*Exercise directions*
Output the records precisely as they stand. Pictures are to be skipped.
☆ ☆ ☆
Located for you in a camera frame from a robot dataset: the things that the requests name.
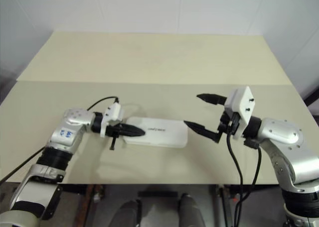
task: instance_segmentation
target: floor
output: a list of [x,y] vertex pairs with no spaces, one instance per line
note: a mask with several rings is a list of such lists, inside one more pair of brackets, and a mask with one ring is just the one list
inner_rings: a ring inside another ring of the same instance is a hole
[[[0,188],[0,213],[8,208],[16,183],[5,183]],[[116,210],[126,201],[139,198],[141,191],[177,192],[178,197],[189,193],[196,200],[206,227],[225,227],[222,205],[214,186],[207,185],[108,185],[105,197],[99,203],[91,203],[86,227],[107,227]],[[177,227],[176,197],[142,197],[143,218],[141,227]],[[55,215],[42,221],[41,227],[72,227],[80,196],[64,192]],[[231,200],[232,213],[235,202]],[[281,227],[285,221],[283,199],[278,187],[256,191],[243,204],[242,227]]]

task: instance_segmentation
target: silver robotic arm
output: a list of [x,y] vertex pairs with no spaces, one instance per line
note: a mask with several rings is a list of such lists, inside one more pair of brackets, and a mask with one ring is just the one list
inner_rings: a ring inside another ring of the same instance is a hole
[[85,132],[96,132],[101,137],[144,135],[141,129],[113,121],[122,121],[123,110],[114,102],[104,113],[84,109],[70,109],[64,113],[60,125],[47,142],[42,155],[31,166],[15,191],[10,210],[0,215],[0,227],[37,227],[40,220],[48,220],[58,205],[68,162],[76,152]]
[[286,120],[252,116],[255,106],[249,87],[235,89],[229,97],[198,95],[211,104],[225,106],[218,132],[185,121],[200,135],[219,142],[222,133],[243,137],[251,148],[261,147],[269,155],[285,200],[287,227],[319,226],[319,158],[308,149],[301,129]]

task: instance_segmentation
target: table surface
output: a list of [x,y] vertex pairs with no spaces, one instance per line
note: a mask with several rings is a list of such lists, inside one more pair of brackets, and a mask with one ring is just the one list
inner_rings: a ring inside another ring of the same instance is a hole
[[56,32],[18,81],[290,85],[262,36]]
[[[42,147],[68,108],[87,108],[101,97],[117,95],[129,116],[189,120],[216,130],[222,106],[196,98],[200,93],[227,96],[237,85],[105,84],[76,82],[18,82],[0,106],[0,162],[3,177],[31,153]],[[251,85],[256,100],[255,116],[287,119],[305,133],[309,147],[319,154],[319,129],[296,90],[290,85]],[[110,104],[98,104],[104,111]],[[233,141],[233,149],[243,171],[244,183],[251,183],[257,152]],[[84,135],[78,152],[67,169],[64,183],[140,184],[235,184],[235,165],[223,136],[219,144],[188,131],[183,149],[127,145],[121,138],[115,151],[110,139],[95,133]],[[21,181],[29,165],[9,181]],[[277,183],[265,152],[257,183]]]
☆ ☆ ☆
*Result*
Located for you in a camera frame from a robot dataset: the things that the requests name.
task: instance_segmentation
target: floor
output: a list of [x,y] vertex pairs with no spaces, one instance per line
note: a mask with several rings is a list of such lists, inside one more pair of brackets, and a mask with one ring is just the one list
inner_rings: a ring inside another ring of the same instance is a hole
[[[0,188],[0,213],[8,208],[16,183],[5,183]],[[116,210],[126,201],[139,198],[141,191],[177,192],[178,197],[189,193],[196,200],[206,227],[225,227],[222,205],[214,186],[207,185],[108,185],[105,197],[99,203],[91,203],[86,227],[107,227]],[[177,227],[176,197],[142,197],[143,218],[141,227]],[[55,215],[42,221],[41,227],[72,227],[80,196],[64,192]],[[231,200],[232,213],[235,202]],[[281,227],[285,221],[283,199],[278,187],[256,191],[243,204],[242,227]]]

task: instance_segmentation
target: silver robotic arm
output: a list of [x,y] vertex pairs with no spaces, one instance per line
note: a mask with several rings is a list of such lists, inside one more pair of brackets, and a mask with one ring is just the one list
inner_rings: a ring inside another ring of the same instance is a hole
[[85,132],[96,132],[101,137],[144,135],[141,129],[113,121],[122,121],[123,110],[114,102],[104,113],[84,109],[70,109],[64,113],[60,125],[47,142],[42,155],[31,166],[15,191],[10,210],[0,215],[0,227],[37,227],[40,220],[48,220],[58,205],[68,162],[76,152]]
[[286,120],[252,116],[255,106],[249,87],[235,89],[229,97],[198,95],[211,104],[225,106],[218,132],[185,121],[200,135],[219,142],[222,133],[243,137],[251,148],[261,147],[269,155],[285,200],[287,227],[319,226],[319,158],[308,149],[301,129]]

task: instance_segmentation
target: table surface
output: a list of [x,y] vertex pairs with no spaces, one instance per line
note: a mask with several rings is a list of such lists, inside one more pair of brackets, and a mask with one ring is just the one list
inner_rings: a ring inside another ring of the same instance is a hole
[[56,32],[18,81],[290,85],[262,36]]
[[[42,147],[68,108],[87,108],[101,97],[117,95],[129,116],[189,120],[216,130],[222,106],[196,98],[200,93],[227,96],[237,85],[105,84],[76,82],[18,82],[0,106],[0,162],[3,177],[31,153]],[[251,85],[256,100],[255,116],[287,119],[305,133],[309,147],[319,154],[319,129],[296,90],[290,85]],[[110,104],[98,104],[104,111]],[[233,141],[233,149],[243,171],[244,183],[251,183],[257,152]],[[84,135],[78,152],[67,169],[64,183],[140,184],[235,184],[235,165],[223,136],[219,144],[188,131],[183,149],[127,145],[121,138],[115,151],[110,139],[95,133]],[[21,181],[29,165],[9,181]],[[277,183],[265,152],[257,183]]]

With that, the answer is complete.